Yesterday was a warm and sunny day. I took a walk around noon. As I neared the end of my walk, approximately 52 feet from my front door, I noticed a woman exit her apartment to pick up a large moving box next to her front door. At the same time, a dog about the size of a large meatloaf darted out behind her from inside her apartment, yapping at the top of its lungs – at me – for existing and being noticeable – and headed straight for my left ankle. It bit and held on.
“What the FUCK!?!?” I yelled and kicked it off. The dog’s owner was yelling No! No! and calling its name, but the dog didn’t listen or care. It wanted me, got me, and that was it. And it hurt. And it freaked me out. And then I got pissed off. And then – after I exchanged some words with the dog’s owner – I took myself to the Urgent Care and had to get on antibiotics.
Did I relapse and drink over this incident? No. Did I want to? No. I’m still sober. Nothing – not even the trauma of being attacked by a dog is going to tempt me to drink. And this, in and of itself has my attention because I used to drink over and because of A N Y T H I N G. Something else that got my attention was the feeling that I didn’t know quite what to do with myself after I got home from picking up my medication. I couldn’t get the image of this dog, or of it biting me, out of my head. I’ve never been attacked by an animal before. Animals love me. I’m cool. Regardless how big or small an animal is, being attacked by one is startling to say the least.
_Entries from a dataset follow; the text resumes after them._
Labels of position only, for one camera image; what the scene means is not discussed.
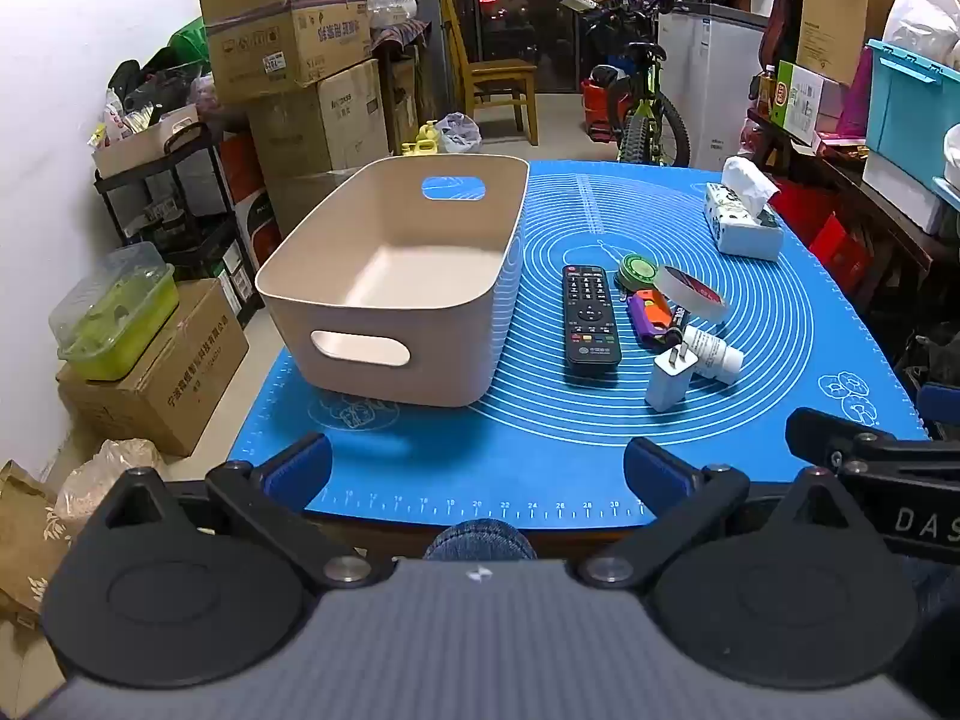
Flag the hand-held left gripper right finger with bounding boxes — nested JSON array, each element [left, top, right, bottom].
[[574, 436, 892, 590]]

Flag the wooden chair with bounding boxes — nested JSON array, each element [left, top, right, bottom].
[[442, 0, 539, 145]]

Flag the small white bottle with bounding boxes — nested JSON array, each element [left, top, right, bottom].
[[679, 326, 745, 383]]

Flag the teal plastic storage box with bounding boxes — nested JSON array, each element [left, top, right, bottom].
[[865, 39, 960, 181]]

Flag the yellow plastic toy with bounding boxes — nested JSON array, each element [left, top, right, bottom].
[[401, 120, 443, 158]]

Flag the table with plaid cloth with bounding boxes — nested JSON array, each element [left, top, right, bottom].
[[371, 15, 434, 128]]

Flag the white charger plug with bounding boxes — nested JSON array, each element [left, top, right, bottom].
[[645, 345, 702, 413]]

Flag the beige plastic storage bin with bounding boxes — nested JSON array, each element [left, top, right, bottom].
[[255, 154, 531, 408]]

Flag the large white plastic bag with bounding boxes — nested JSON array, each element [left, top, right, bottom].
[[883, 0, 960, 68]]

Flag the open printed cardboard box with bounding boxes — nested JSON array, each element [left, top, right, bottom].
[[197, 0, 374, 106]]

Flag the white box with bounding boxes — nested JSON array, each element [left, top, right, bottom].
[[862, 156, 947, 235]]

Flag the red plastic box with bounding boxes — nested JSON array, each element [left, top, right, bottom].
[[581, 79, 623, 140]]

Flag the black remote control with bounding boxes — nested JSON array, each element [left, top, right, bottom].
[[562, 264, 623, 380]]

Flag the black metal shelf rack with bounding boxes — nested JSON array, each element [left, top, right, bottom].
[[94, 120, 263, 308]]

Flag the red gift bags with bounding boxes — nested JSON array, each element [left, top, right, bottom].
[[772, 180, 875, 293]]

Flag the medium plain cardboard box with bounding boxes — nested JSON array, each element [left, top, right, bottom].
[[247, 60, 391, 181]]

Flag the clear plastic bag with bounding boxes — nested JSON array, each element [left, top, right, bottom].
[[435, 112, 482, 155]]

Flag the white chest freezer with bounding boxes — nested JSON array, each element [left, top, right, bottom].
[[658, 4, 770, 170]]

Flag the green container with clear lid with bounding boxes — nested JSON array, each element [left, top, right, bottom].
[[49, 241, 181, 382]]

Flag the green black bicycle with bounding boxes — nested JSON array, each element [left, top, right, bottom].
[[559, 0, 691, 166]]

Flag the green white carton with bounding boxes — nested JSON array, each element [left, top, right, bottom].
[[769, 60, 845, 147]]

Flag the flat cardboard sheet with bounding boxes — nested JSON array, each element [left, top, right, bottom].
[[795, 0, 907, 87]]

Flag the blue silicone baking mat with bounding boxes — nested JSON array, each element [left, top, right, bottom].
[[227, 157, 925, 530]]

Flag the person's jeans knee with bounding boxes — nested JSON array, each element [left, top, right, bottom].
[[424, 517, 537, 562]]

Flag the white tape roll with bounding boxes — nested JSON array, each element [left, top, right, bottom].
[[652, 266, 730, 323]]

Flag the translucent filled plastic bag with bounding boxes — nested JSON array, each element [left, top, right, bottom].
[[56, 439, 170, 533]]

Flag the low brown cardboard box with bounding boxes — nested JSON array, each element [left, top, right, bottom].
[[56, 279, 250, 458]]

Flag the white tissue pack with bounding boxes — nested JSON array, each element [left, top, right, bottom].
[[703, 155, 785, 262]]

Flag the green round tin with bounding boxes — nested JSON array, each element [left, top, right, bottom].
[[616, 253, 659, 292]]

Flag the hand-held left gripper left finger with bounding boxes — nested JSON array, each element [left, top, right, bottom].
[[75, 433, 391, 590]]

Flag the magenta gift bag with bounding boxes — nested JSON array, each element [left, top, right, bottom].
[[836, 45, 875, 137]]

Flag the purple orange plastic toy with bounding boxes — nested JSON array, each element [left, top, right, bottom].
[[627, 291, 674, 350]]

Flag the dark wooden side table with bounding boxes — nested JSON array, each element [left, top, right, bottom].
[[746, 109, 960, 331]]

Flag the brown paper bag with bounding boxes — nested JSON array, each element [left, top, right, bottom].
[[0, 461, 76, 620]]

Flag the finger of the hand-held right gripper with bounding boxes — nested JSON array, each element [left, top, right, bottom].
[[786, 407, 912, 479]]

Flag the dark glass door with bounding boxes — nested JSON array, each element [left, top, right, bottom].
[[444, 0, 582, 95]]

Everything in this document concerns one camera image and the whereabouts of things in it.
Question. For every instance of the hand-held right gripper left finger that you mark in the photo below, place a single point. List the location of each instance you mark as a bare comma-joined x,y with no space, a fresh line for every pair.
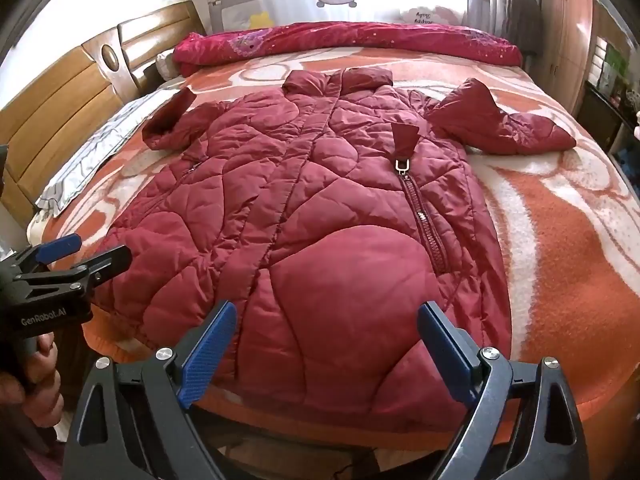
207,355

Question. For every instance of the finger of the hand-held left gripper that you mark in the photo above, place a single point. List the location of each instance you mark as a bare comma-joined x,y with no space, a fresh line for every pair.
107,262
62,247

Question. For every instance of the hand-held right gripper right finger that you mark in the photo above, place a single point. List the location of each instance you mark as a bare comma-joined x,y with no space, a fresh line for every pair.
445,355

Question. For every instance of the dark red quilted jacket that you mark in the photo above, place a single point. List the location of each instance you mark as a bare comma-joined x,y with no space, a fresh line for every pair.
320,220

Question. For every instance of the person's left forearm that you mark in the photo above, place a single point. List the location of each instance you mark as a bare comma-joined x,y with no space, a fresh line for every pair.
25,455

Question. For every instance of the coat rack with clothes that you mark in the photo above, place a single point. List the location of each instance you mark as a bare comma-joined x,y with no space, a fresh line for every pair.
520,5

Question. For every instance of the person's left hand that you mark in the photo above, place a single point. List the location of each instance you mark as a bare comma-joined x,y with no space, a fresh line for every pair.
45,375

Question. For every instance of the grey striped pillow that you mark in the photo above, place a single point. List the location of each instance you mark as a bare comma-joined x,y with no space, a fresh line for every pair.
100,150

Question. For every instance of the wooden headboard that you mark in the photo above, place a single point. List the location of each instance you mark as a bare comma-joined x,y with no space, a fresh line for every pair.
50,100

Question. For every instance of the orange and white blanket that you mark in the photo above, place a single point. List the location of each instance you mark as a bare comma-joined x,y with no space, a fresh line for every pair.
560,240

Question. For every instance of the white pillow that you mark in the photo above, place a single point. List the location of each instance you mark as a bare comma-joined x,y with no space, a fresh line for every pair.
167,65

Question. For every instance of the shelf with small boxes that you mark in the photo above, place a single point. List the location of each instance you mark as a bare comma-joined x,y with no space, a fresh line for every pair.
612,75

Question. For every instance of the wooden wardrobe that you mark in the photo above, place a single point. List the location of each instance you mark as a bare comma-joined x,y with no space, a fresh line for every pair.
565,35

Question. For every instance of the grey bed guard rail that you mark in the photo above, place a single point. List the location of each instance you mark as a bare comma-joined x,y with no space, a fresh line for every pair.
280,7

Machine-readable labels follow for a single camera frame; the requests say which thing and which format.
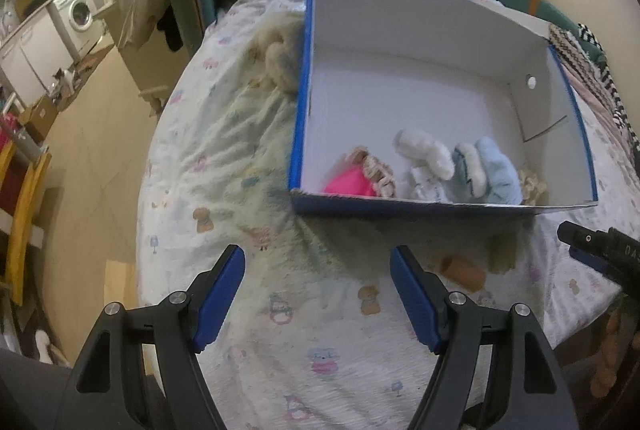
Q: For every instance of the pink floral sock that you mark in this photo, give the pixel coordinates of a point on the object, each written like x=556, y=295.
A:
x=350, y=182

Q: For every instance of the yellow chair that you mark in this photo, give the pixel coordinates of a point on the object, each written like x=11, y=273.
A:
x=25, y=210

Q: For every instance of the white fluffy sock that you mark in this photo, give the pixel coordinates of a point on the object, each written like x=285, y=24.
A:
x=425, y=147

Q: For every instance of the white floor cabinet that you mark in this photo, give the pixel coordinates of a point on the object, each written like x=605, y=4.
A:
x=35, y=54

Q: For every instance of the black and white striped cloth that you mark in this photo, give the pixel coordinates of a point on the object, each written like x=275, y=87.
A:
x=620, y=109

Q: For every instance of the blue and white cardboard box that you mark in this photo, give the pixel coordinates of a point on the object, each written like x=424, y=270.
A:
x=425, y=84

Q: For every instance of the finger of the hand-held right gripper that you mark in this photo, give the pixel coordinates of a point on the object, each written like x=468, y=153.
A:
x=600, y=250

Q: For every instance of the white washing machine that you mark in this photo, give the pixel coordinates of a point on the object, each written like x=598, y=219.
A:
x=75, y=12

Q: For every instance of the brown cardboard box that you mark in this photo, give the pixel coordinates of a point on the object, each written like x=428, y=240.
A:
x=40, y=117

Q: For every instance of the knitted patterned blanket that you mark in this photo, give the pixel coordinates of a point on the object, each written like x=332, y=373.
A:
x=575, y=54

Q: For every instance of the cream ruffled sock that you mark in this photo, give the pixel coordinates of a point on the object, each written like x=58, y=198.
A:
x=532, y=185

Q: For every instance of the beige bed frame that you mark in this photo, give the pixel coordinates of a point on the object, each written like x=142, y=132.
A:
x=145, y=69

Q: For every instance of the beige fluffy sock on bed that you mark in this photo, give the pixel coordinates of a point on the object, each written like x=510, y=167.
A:
x=280, y=59

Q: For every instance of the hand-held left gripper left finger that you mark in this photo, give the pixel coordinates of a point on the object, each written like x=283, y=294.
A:
x=220, y=300

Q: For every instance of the light blue fluffy sock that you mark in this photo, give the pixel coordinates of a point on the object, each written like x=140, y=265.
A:
x=500, y=175

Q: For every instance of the grey-blue sock with fluffy trim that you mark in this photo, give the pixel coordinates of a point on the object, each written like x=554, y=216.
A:
x=462, y=169

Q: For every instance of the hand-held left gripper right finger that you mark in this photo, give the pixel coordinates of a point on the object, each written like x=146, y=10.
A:
x=412, y=300

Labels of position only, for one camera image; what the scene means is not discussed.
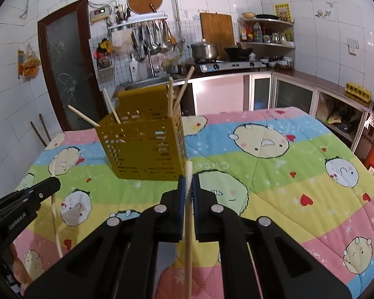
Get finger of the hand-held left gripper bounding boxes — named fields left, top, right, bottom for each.
left=0, top=177, right=62, bottom=225

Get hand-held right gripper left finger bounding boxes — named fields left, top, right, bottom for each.
left=23, top=176, right=187, bottom=299

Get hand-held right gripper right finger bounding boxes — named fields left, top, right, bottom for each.
left=192, top=174, right=353, bottom=299

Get wooden chopstick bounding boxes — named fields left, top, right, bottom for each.
left=168, top=76, right=174, bottom=114
left=183, top=161, right=194, bottom=299
left=173, top=66, right=195, bottom=114
left=67, top=105, right=101, bottom=128
left=52, top=161, right=64, bottom=258
left=103, top=88, right=121, bottom=125

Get gold perforated utensil holder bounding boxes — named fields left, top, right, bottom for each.
left=95, top=82, right=188, bottom=181

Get hanging kitchen utensils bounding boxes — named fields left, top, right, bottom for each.
left=130, top=20, right=179, bottom=60

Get person's left hand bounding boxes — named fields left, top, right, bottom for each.
left=10, top=250, right=32, bottom=291

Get leaning metal sticks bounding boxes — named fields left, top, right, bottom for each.
left=29, top=113, right=52, bottom=148

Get cartoon printed blanket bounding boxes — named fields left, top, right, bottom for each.
left=12, top=106, right=374, bottom=299

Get orange plastic bag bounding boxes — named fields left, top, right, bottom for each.
left=17, top=48, right=41, bottom=82

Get steel sink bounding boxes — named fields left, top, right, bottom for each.
left=117, top=74, right=188, bottom=92

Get kitchen counter cabinets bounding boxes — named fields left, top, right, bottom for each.
left=187, top=69, right=373, bottom=151

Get steel faucet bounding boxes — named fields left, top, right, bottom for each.
left=147, top=54, right=160, bottom=78

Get white soap bottle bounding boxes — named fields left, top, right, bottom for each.
left=129, top=54, right=139, bottom=82

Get gas stove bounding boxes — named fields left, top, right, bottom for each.
left=191, top=58, right=266, bottom=73

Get yellow red hanging items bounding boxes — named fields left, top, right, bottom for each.
left=95, top=39, right=113, bottom=60

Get steel cooking pot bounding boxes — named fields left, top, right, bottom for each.
left=187, top=39, right=220, bottom=61

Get black wok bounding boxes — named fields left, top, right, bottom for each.
left=223, top=46, right=256, bottom=62

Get white plastic bag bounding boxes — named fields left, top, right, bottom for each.
left=110, top=31, right=133, bottom=52

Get rectangular wooden cutting board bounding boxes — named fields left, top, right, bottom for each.
left=199, top=12, right=236, bottom=51

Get yellow egg carton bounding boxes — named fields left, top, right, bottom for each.
left=344, top=82, right=372, bottom=101

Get rack cutlery caddy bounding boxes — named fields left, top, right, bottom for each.
left=113, top=1, right=132, bottom=23

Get round wooden board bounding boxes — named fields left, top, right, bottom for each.
left=127, top=0, right=163, bottom=15

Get wall digital controller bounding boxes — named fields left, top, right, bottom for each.
left=90, top=6, right=110, bottom=22

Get corner wall shelf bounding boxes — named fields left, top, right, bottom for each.
left=237, top=12, right=296, bottom=49

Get steel wall rack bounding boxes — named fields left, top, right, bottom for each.
left=107, top=14, right=169, bottom=32

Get vertical wall pipe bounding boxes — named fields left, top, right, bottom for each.
left=171, top=0, right=182, bottom=39

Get yellow wall poster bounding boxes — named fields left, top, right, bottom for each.
left=274, top=3, right=291, bottom=22

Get white wall socket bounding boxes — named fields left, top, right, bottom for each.
left=347, top=37, right=361, bottom=55

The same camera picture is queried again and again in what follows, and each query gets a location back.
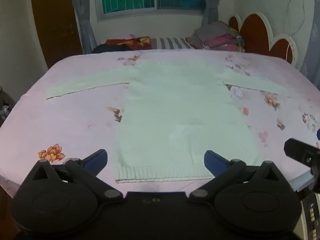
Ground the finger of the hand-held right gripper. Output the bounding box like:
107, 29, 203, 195
284, 138, 320, 173

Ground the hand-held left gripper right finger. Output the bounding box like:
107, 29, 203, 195
189, 150, 290, 203

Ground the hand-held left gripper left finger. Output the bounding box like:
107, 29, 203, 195
24, 149, 124, 203

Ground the white knit sweater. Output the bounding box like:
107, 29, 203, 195
46, 56, 291, 183

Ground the pile of folded clothes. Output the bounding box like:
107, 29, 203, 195
187, 21, 246, 53

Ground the pink floral bed sheet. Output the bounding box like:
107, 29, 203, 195
0, 49, 320, 198

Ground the black cloth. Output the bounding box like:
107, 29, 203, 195
92, 44, 131, 54

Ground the red floral blanket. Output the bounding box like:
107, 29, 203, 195
106, 37, 152, 51

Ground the red heart-shaped headboard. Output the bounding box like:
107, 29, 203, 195
228, 11, 300, 67

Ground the grey striped blanket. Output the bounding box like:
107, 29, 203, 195
149, 37, 196, 50

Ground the brown wooden door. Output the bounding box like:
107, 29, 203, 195
30, 0, 83, 70

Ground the grey curtain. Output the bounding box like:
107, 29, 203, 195
68, 0, 97, 54
199, 0, 221, 27

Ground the white cable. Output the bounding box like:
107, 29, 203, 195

Look – it’s not like I feel sorry for myself or anything (Okay, maybe a wee bit) – it’s just that I keep thinking about what happened no matter what I try to do to NOT think about it. My timing to take that walk and her timing to open her front door could not have been more spot on. What was the likelihood that I’d be passing her apartment at the exact same moment she opened her door? I figure my odds were just as good at winning the MEGA Lottery, which has yet to happen. Getting bitten feels like, well, getting bitten – hard – but with smaller and sharper teeth. If you really want to know how it feels, bite yourself – hard.
Beware of dogs off leash and of dogs that dart out of their homes and head straight toward you. If it’s barking and not wagging its tail – that’s the time to say to yourself, “Oh, shit!”